Most disappearance cases are difficult to prove. This case stands out because there’s some formal evidence. But Orozco's older sister, Rosario, says it hasn’t helped.
“We’ve asked everyone,” Rosario Garcia Orozco said. “The federal prosecutor’s office, the defense department, the national human rights commission – all say they have no idea or that they are unable to help.”
In the last five years, more than 6,000 official complaints of human rights abuses have been filed against Mexico’s security forces. According to Nik Steinberg, Mexico investigator for the group Human Rights Watch, convictions are rare.
“No matter whether the case is investigated in the military justice system, or the civilian justice system, there is almost never a solider or police officer held accountable for these crimes,” Steinberg said. “So no matter how much evidence there is, and how clear it is that security forces have perpetrated these horrific abuses, they’re never held to book.”
A Human Rights Watch report released this month said Mexico’s security forces enjoy "total immunity" from the legal system. Steniberg argues these injustices violate some key conditions governing U.S. financial support for Mexico’s drug war.

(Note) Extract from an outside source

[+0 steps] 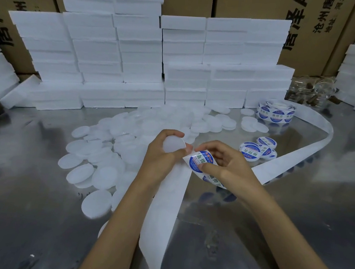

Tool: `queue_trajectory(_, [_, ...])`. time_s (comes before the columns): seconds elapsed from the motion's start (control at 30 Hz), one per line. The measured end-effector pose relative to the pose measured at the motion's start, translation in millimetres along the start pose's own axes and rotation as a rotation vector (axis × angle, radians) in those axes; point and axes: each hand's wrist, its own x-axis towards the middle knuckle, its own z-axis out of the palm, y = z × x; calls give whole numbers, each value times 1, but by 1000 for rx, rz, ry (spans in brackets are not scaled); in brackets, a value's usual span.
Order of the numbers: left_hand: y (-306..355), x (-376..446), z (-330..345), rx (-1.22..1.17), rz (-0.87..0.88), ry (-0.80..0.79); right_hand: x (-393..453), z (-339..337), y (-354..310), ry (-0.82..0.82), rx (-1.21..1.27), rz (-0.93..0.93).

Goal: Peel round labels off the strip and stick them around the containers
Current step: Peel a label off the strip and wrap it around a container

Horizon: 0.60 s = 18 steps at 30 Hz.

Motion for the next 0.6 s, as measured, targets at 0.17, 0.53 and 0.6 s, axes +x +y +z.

“One of them, for example is that all soldiers, who commit human rights abuses, must be prosecuted in a civilian court, because the military justice system in Mexico has proven to be completely biased, and unable to punish soldiers who commit abuses,” Steinberg said. “Mexico, year after year, has failed to meet these conditions, and year after year the United States has given them these conditional funds anyways.”
There's a new security operation in Guerrero. State Spokesman Arturo Martinez Nunez said an additional 2,000 soldiers and federal police have been deployed in the last few weeks to improve safety in Guerrero. He says respecting people’s rights is a top priority.
“The Mexican Army is extremely attentive and respectful of the human rights of the local population,” Nunez said. “The proof of that is that during this operation we have not had a single complaint. If there was one, we would be the first to address it, because we need the people on our side.”
Back in Iguala, the Garcia Orozco family doesn’t feel entirely safe. They say they’ve been followed, intimidated, threatened and repeatedly told to stop pursuing the case of their son and brother. Four of the other five families involved have already given up.
But Rosario Garcia Orozco, echoing the rest of her family, said for the sake of her brother and the other missing men, they will not stop, despite the risks.
“You know what, a lot of people are scared – I am also scared,” Rosario Garcia Orozco said. “But it makes me more scared to think that tomorrow it would be my kids, or my grandkids, that they take away, if I don’t open my mouth and say “today, this is happening, this is a reality, and that this is how they are hurting many families.”